A política colombiana Clara Rojas se reencontrou hoje com Emmanuel, here o filho que concebeu enquanto estava seqüestrada pelas Forças Armadas Revolucionárias da Colômbia (Farc) e que se encontrava em um centro do noroeste de Bogotá sob tutela estatal.
Clara González de Rojas, mãe de Clara Rojas, e outros familiares a acompanham no encontro com seu filho, que já dura várias horas, segundo o constatou a Agência Efe no lar infantil do Instituto Colombiano de Bem-estar Familiar (ICBF).
A diretora do ICBF, Elvira Forero, conduziu Rojas e seus familiares até o lar de Suba, localidade do noroeste de Bogotá na qual a criança permaneceu nos últimos meses.
Emmanuel estava “ávido para dar um abraço em sua mãe”, afirmou a funcionária antes que Clara Rojas pudesse visitar o menino.
O reencontro com seu filho era o momento mais esperado por Clara Rojas desde 10 de janeiro, quando as Farc a libertaram após quase seis anos de seqüestro.
A política foi libertada junto com a ex-congressista Consuelo González de Perdomo no Guaviare, departamento nas selvas do sudeste colombiano.
A operação foi comandada por uma missão humanitária liderada pelo Comitê Internacional da Cruz Vermelha (CICV) e planejada pelo Governo do presidente venezuelano, Hugo Chávez.
“A criança parece estar muito bem”, antecipou Rojas ao comparecer à imprensa na plataforma da base aérea no aeroporto internacional de Eldorado (Bogotá), aonde chegou por volta das 17h05 (de Brasília) procedente de Caracas em uma aeronave militar colombiana.

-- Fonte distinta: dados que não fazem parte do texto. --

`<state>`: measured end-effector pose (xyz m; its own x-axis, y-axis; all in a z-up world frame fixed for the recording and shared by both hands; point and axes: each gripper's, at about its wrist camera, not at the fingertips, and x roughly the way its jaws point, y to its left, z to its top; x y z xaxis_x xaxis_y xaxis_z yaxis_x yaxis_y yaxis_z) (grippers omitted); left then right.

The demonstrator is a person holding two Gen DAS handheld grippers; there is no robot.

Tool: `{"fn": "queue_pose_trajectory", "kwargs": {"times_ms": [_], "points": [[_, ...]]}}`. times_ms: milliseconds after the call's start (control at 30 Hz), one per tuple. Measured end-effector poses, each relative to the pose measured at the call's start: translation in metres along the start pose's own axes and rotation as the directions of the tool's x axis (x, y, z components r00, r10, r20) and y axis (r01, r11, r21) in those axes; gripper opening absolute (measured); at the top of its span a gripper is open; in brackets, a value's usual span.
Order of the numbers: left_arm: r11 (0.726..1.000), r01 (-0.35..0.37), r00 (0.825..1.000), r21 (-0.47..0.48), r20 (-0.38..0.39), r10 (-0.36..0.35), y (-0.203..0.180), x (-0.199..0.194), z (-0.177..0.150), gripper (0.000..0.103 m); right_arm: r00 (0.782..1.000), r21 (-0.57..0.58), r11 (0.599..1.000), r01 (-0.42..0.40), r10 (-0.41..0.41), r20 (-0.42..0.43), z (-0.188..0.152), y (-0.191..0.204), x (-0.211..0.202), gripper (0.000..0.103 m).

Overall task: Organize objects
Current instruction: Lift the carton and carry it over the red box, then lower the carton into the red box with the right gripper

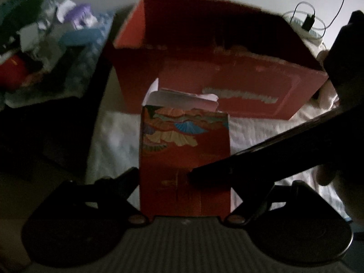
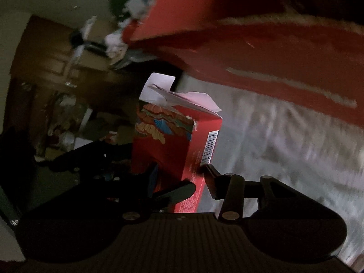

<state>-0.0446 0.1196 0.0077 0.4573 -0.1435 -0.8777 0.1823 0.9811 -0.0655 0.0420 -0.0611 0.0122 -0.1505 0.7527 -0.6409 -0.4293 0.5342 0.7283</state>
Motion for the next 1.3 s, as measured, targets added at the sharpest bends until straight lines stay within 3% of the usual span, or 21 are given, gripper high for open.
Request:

A ex-candidata a vice-presidente acrescentou que depois se encontraria de “maneira privada” com Emmanuel.
O menino, que tem pai guerrilheiro, nasceu em 16 de abril de 2004 em um acampamento e permaneceu por oito meses junto com sua mãe, até que os rebeldes o entregaram doente a um camponês de El Retorno, remota localidade no Guaviare.
O camponês o levou depois ao hospital público da localidade, no qual foi internado com malária, leishmaniose, desnutrição e um braço fraturado, segundo os registros do ICBF.
A entidade estatal o recebeu com o nome de Juan David Gómez Tapiero, a identidade sob a qual viveu com o camponês até meados de 2005.
O encontro de Clara Rojas e sua família com a criança foi emocionante, segundo fontes ligadas à entidade estatal.
Rojas tinha qualificado a possibilidade de seu reencontro definitivo com Emmanuel como um “milagre”.